**Task objective**
Would you copy every line of the listing below that includes the word "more"?

*** Opening Records provided ***

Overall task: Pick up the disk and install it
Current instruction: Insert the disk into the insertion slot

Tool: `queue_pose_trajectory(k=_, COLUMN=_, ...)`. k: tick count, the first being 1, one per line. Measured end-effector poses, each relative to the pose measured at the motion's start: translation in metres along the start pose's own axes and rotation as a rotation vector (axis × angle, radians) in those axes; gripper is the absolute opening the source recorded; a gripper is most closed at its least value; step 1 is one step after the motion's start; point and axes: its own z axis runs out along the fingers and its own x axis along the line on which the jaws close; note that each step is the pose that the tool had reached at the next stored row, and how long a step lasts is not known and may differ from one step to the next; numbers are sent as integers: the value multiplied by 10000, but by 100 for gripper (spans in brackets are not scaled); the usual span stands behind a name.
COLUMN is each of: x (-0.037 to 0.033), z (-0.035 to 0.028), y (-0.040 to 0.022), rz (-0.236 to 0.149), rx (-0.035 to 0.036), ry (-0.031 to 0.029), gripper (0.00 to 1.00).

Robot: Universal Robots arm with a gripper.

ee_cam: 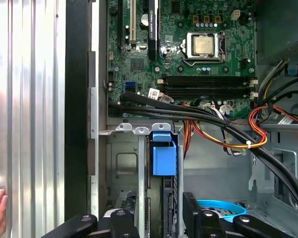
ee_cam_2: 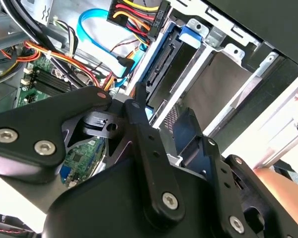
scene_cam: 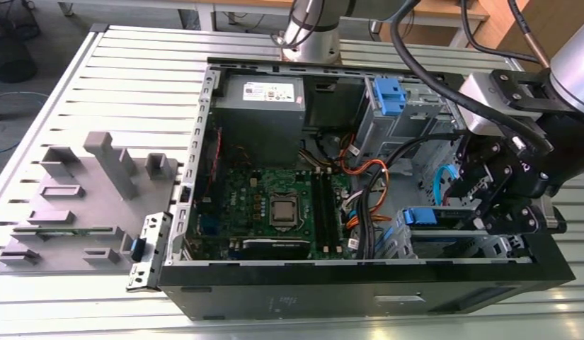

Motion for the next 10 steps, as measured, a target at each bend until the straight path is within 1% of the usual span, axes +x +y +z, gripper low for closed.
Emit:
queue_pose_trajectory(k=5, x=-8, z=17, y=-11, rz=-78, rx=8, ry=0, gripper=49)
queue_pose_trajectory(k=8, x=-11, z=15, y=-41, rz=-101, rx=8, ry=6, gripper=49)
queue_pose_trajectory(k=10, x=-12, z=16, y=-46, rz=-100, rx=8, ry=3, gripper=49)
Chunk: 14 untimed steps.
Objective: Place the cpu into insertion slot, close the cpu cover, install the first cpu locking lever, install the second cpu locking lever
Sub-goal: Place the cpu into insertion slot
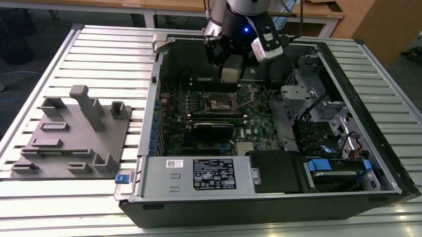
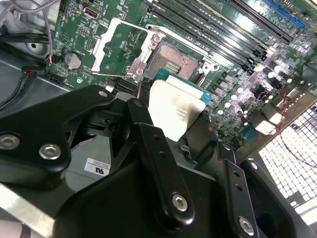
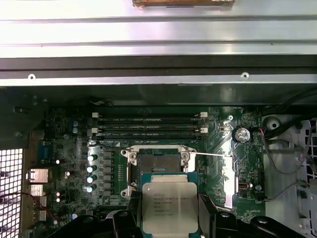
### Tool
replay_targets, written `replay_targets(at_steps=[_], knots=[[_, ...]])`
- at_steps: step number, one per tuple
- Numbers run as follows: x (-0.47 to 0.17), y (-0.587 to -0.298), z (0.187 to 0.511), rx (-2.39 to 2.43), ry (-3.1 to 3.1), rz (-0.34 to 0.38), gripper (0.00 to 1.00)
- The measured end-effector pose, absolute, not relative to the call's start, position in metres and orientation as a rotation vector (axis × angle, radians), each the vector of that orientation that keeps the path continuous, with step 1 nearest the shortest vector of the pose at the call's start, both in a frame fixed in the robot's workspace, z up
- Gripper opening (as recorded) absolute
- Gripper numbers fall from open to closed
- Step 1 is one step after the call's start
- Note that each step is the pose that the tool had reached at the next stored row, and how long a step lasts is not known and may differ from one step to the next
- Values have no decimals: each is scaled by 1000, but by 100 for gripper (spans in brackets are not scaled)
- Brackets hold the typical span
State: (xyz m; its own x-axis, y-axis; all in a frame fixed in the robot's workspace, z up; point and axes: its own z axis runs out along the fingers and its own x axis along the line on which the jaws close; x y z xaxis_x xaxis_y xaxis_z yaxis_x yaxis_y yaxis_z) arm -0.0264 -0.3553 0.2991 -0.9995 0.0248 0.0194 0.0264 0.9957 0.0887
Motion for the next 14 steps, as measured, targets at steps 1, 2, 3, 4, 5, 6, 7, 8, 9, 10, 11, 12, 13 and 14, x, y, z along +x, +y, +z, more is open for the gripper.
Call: replay_targets(at_steps=[1,2,3,4,5,6,7,8,9,10,11,12,13,14], knots=[[-26,-355,299,-40,-3120,-139,54],[-26,-355,299,-40,-3120,-140,54],[-26,-355,298,-40,-3120,-140,54],[-27,-355,298,-40,-3120,-140,54],[-27,-355,297,-40,-3120,-140,54],[-27,-355,296,-40,-3120,-140,54],[-27,-355,294,-40,-3120,-140,54],[-27,-355,293,-40,-3120,-140,54],[-27,-355,293,-40,-3120,-140,54],[-27,-355,293,-40,-3120,-139,54],[-27,-355,293,-40,-3120,-139,54],[-27,-355,293,-40,-3120,-139,54],[-27,-355,293,-40,-3120,-140,54],[-27,-355,292,-40,-3120,-140,54]])
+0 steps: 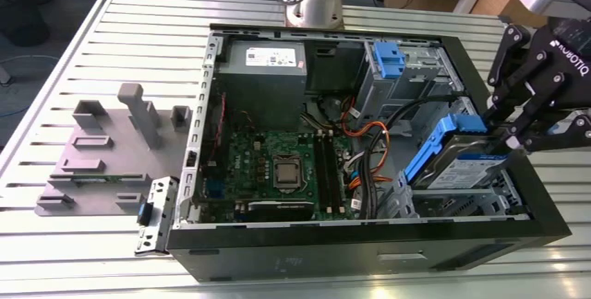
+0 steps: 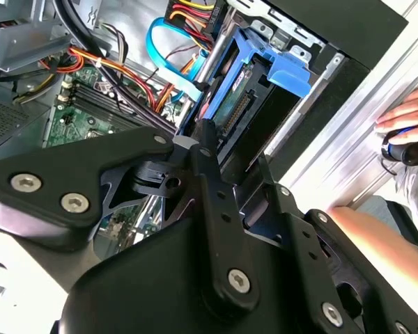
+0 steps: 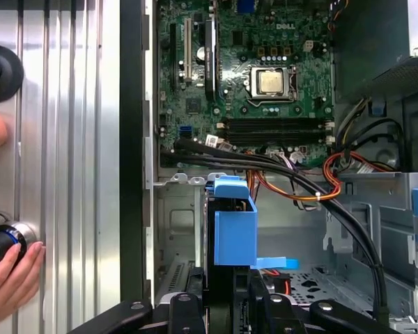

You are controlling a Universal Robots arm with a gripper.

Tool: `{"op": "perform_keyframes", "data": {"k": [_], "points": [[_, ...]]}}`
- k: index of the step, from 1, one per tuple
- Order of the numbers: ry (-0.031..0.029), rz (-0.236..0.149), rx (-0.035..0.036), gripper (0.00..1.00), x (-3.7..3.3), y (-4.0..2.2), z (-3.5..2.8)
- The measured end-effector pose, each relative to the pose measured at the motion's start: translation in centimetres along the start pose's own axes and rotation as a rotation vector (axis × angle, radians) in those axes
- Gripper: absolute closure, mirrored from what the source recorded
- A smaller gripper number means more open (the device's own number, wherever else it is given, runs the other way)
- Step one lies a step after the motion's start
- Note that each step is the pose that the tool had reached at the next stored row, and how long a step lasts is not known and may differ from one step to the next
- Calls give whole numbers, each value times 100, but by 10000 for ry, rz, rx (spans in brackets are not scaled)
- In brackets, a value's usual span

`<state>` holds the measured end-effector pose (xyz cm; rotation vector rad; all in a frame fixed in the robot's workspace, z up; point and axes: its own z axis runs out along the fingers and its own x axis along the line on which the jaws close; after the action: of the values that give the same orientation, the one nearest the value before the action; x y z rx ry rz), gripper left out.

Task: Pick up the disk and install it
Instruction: 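Insert the disk into the insertion slot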

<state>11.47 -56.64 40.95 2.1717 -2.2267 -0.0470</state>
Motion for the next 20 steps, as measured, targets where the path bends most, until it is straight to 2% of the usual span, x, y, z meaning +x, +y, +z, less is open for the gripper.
{"op": "perform_keyframes", "data": {"k": [20], "points": [[2, 0, 0, 65, 0, -16, 364]]}}
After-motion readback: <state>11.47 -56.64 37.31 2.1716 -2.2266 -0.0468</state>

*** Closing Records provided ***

**Result**
Motion for the next 14 steps, as measured, targets at steps 1, 2, 3, 4, 5, 6, 7, 8, 9, 10, 11, 12, 13 and 14, x, y, z along +x, +y, +z, more is open for the gripper.
- A smaller gripper number means more open (the device's own number, wherever else it is given, runs the other way)

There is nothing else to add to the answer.